We'll be using the following practices to take advantage of the various parts of notebook:

* the "code" cell allows us to run python code. It'll allow us to write multiple lines of code at a time.
* the "markdown" cell allows us to save text, add images, etc. 

With these two cell types we'll take notes for the workshop today, using the following steps:

1. Always include a markdown cell above code. Write notes how you'd usually write notes related to code below.
2. With code, for those completely fresh to programming, we'll be "commenting through the code." That just means for each line of code there will be a python comment that breaks down each line.

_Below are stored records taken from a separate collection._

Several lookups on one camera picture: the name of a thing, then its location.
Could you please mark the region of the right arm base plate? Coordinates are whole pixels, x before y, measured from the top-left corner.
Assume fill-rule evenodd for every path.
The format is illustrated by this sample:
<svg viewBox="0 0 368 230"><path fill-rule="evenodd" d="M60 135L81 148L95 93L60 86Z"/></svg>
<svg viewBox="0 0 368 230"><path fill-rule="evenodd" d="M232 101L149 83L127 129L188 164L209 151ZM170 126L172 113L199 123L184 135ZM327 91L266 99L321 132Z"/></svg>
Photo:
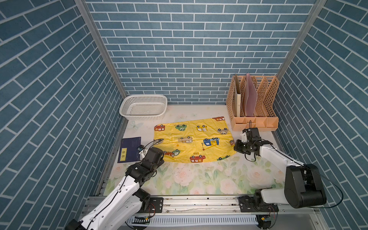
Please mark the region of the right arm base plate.
<svg viewBox="0 0 368 230"><path fill-rule="evenodd" d="M241 212L279 212L279 208L275 204L268 204L255 194L255 196L241 196L238 198Z"/></svg>

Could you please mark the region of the yellow cartoon car pillowcase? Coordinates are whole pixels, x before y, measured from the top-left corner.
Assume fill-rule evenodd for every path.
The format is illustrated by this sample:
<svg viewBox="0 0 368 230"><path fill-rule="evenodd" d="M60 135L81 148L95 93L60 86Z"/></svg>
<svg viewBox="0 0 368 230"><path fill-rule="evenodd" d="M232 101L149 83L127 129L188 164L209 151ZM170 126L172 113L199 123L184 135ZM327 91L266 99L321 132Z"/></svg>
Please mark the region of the yellow cartoon car pillowcase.
<svg viewBox="0 0 368 230"><path fill-rule="evenodd" d="M156 145L165 162L210 163L235 154L234 139L225 117L158 124L154 127Z"/></svg>

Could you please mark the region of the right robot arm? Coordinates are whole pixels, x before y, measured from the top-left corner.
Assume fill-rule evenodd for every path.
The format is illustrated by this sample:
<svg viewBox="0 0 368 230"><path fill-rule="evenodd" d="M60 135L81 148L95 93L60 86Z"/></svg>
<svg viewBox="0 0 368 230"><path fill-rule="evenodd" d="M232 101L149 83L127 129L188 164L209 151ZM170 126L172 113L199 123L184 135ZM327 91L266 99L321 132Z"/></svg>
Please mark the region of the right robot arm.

#### Check to see if you're ready to go!
    1. Run each block of code
    2. Check for errors
    3. When you think you're error free, flag down a teaching team member to confirm

In [None]:
####This is what an error looks like
print a

## Objectives
1. How to start Jupyter Notebook
2. Get comfortable with Jupyter Notebook
3. How to read data into pandas
4. How to do simple manipulations on pandas dataframes


## Start a notebook
For each class, we'll be using a set of common data science libraries and tools, like the Jupyter Notebook. You can start a Jupyter notebook from Anaconda Navigator, or by running

```
jupyter notebook
```

## Try it yourself!
Read and run the block of code below by: 
1. Clicking on it and pressing the play button above or
2. Using a short cut (help --> keyboard shortcuts)

In [None]:
#import matplotlib.pyplot as plt
import pandas as pd
%matplotlib inline

## Basic Data Types: Strings, Lists, Tuples
Try the same thing on your own to learn about the following python objects: strings, lists, and tuples.

In [None]:
some_string1 = 'apples'
some_string2 = 'and'
some_string3 = 'bananas'
print some_string1, some_string2, some_string3
print some_string1 + some_string2 + some_string3
print some_string1[0:5]

In [None]:
a = [3 for i in range(10)]
print a

## Dictionaries

In [None]:
some_dict = {
    'title': 'Data Science',
    'start_time': 18,
    'instructor': {'name': 'John', 'location': 'London'},
    'coordinates': [51.52018, -0.07078]
}
some_dict

In [None]:
some_dict['coordinates'][0]

In [None]:
some_dict['campus'] = 'Shoreditch'

In [None]:
some_dict

## If-else

In [None]:
x = False
y = True

if x:
    print 'apple'
elif y:
    print 'banana'
else:
    print 'sandwich'

## For loops

In [None]:
for k in range(4):
    print k**2

## While loops

In [None]:
x = 0
while True:
    print "Hello!"
    x += 1
    if x >= 3:
        break

## Functions

In [None]:
def add(x, y):
    """Returns x + y"""
    return x + y


In [None]:
add(1, 3)

In [None]:
?add

## Review Python Basics
Test your skills by answering the following questions:

#### Question 1.  Divide 10 by 20 and set the result to a variable named "A"

In [None]:
### Insert your code here and then uncomment | print A | when you are ready to test it. 

#print A

In [None]:
#### If you did not get a float (decimals), alter your equation to get the desired result (0.5) 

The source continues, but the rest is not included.